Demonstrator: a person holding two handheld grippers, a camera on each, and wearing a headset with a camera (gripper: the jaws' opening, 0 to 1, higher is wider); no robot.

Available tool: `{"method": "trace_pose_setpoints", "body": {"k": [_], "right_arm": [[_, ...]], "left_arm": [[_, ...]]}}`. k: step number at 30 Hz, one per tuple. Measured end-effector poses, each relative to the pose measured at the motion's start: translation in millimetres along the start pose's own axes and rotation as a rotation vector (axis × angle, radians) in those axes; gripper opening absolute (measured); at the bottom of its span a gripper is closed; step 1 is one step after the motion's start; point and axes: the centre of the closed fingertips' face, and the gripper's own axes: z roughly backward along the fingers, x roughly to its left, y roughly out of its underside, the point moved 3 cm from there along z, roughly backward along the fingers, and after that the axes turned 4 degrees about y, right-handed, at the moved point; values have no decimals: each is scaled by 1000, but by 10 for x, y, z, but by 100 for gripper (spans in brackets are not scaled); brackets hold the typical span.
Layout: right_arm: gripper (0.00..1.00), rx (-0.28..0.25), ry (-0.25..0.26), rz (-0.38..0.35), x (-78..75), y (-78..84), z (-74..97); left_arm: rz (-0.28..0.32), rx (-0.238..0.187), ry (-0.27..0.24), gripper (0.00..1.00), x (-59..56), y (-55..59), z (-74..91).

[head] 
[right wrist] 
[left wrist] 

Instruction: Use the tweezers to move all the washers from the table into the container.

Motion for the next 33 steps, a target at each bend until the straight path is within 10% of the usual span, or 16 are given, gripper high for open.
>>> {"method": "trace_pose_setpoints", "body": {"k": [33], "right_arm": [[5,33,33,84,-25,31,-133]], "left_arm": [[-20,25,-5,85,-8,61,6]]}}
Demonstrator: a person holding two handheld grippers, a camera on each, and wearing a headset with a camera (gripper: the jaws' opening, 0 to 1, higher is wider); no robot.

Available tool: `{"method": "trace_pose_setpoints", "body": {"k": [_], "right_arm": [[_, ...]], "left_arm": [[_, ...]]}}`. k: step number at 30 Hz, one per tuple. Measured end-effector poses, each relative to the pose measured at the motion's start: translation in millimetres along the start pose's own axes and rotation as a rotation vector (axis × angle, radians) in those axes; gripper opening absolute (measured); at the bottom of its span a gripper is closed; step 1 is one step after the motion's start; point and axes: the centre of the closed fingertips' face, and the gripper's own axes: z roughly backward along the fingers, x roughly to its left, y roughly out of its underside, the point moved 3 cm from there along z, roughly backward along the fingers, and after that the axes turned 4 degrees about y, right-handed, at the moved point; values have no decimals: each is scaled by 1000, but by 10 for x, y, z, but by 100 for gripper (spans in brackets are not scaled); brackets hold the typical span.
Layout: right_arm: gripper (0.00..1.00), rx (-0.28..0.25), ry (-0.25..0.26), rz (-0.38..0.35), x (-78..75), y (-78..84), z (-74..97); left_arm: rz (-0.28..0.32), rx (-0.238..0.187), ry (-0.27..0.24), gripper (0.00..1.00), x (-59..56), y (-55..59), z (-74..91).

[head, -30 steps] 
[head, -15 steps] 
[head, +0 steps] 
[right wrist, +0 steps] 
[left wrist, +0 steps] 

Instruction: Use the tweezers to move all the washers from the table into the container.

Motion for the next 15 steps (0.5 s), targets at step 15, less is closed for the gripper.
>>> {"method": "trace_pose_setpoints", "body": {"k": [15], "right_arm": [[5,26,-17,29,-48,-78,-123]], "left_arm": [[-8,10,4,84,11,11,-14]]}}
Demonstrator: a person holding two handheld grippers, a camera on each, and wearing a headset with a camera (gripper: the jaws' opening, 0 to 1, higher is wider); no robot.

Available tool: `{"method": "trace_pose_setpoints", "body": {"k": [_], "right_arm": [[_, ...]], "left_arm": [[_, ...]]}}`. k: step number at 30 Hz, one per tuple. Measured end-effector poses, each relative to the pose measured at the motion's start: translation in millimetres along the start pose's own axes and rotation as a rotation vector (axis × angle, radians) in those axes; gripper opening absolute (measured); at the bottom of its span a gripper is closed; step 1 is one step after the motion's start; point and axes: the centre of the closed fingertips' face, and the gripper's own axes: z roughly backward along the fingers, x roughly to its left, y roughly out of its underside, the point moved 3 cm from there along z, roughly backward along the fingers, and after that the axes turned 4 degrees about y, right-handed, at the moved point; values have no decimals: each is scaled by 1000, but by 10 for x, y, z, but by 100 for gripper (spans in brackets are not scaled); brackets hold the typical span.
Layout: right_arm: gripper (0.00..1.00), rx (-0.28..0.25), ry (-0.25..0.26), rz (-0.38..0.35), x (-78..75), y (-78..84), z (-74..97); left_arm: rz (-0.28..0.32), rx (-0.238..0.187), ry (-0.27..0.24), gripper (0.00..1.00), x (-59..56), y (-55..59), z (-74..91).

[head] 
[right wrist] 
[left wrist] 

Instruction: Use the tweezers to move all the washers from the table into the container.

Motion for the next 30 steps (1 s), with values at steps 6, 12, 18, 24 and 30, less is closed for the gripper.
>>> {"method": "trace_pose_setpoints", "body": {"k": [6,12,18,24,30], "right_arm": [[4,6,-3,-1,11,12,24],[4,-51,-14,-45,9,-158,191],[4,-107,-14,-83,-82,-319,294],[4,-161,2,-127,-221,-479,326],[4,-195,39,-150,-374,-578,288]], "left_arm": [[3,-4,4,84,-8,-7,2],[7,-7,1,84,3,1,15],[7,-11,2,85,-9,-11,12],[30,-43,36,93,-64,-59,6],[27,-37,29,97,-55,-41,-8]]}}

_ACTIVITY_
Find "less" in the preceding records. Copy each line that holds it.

_ANSWER TO THE EXERCISE_
Motion for the next 15 steps (0.5 s), targets at step 15, less is closed for the gripper.
Motion for the next 30 steps (1 s), with values at steps 6, 12, 18, 24 and 30, less is closed for the gripper.

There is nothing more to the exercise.